Genau deshalb helfen die üblichen Trostpflaster oft wenig. Ein lockeres "Ist doch nur Fußball" oder "Nächstes Mal klappt's bestimmt" sorgt meist eher für Frust als für Trost. Psychologen, die sich seit Jahren mit Sportfans beschäftigen, erklären stattdessen, welche Sätze nach einer Niederlage wirklich helfen können.
"Wenn man sich stark mit einer Mannschaft identifiziert, fühlt sie sich wie eine Erweiterung der eigenen Persönlichkeit an", erklärt der US-Sozialpsychologe Daniel Wann, der seit Jahrzehnten zur Psychologie von Sportfans forscht, gegenüber "Time".
Fans erleben Erfolge deshalb oft wie eigene Erfolge – und Niederlagen wie persönliche Rückschläge. Das verlorene Spiel betrifft dann nicht nur eine Gruppe von Sportlern auf dem Spielfeld, sondern trifft emotional auch jene Menschen, die über Monate oder Jahre mitfiebern.

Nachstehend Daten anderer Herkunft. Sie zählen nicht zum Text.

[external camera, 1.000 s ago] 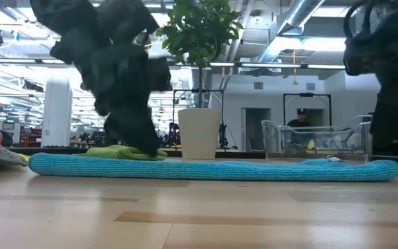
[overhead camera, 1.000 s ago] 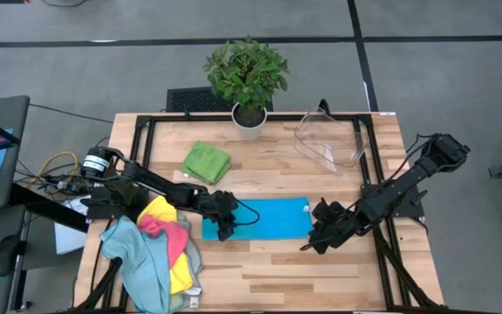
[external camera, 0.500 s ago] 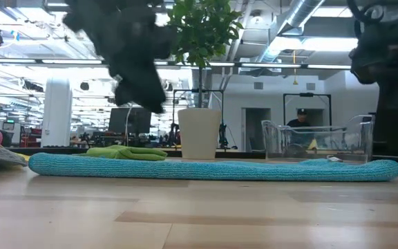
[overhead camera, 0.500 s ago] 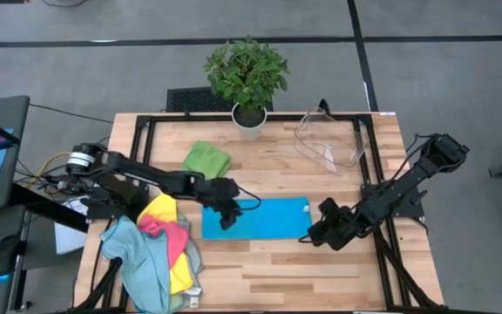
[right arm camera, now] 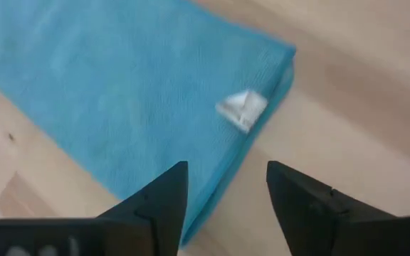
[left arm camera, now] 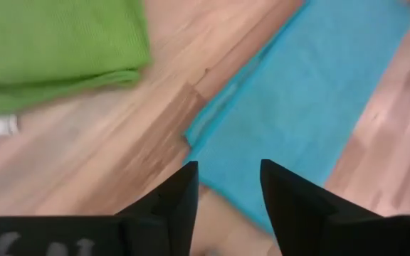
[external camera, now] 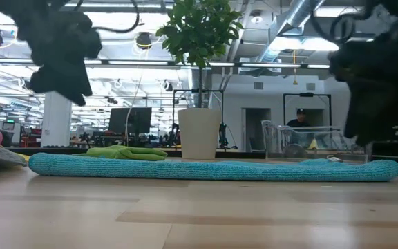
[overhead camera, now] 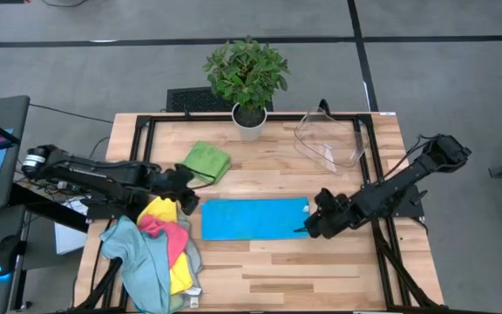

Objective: Fold microfiber towels
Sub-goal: Fold the blue microfiber towel

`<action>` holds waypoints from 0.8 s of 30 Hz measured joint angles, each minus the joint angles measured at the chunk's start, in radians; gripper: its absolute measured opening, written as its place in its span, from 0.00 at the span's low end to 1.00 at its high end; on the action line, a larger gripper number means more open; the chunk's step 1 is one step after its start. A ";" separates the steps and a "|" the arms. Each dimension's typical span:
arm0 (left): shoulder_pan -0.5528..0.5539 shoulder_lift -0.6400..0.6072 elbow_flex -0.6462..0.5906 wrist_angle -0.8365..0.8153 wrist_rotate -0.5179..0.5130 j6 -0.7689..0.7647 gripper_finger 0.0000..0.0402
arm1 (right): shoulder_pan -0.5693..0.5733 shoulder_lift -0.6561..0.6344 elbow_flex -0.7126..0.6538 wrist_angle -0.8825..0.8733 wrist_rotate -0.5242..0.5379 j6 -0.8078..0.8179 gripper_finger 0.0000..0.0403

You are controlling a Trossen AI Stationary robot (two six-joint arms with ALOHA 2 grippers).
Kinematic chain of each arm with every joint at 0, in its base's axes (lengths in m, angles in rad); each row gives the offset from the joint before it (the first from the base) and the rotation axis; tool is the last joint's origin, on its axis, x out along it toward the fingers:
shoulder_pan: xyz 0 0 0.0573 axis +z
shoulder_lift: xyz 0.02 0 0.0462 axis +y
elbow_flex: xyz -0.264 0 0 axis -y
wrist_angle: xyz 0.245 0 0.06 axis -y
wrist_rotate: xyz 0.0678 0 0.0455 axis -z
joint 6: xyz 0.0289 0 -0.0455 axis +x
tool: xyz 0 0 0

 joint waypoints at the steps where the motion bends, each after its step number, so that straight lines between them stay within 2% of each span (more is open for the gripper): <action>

Ein Satz scheint auf den ersten Blick besonders naheliegend: "Nächstes Jahr klappt es bestimmt." Doch genau hier raten Experten zur Vorsicht.
Bei jungen Mannschaften mit viel Potenzial kann dieser Gedanke tatsächlich Hoffnung machen. Bei großen Turnieren wie einer Welt- oder Europameisterschaft, die oft erst Jahre später wieder stattfinden, kann derselbe Satz jedoch schnell zynisch wirken.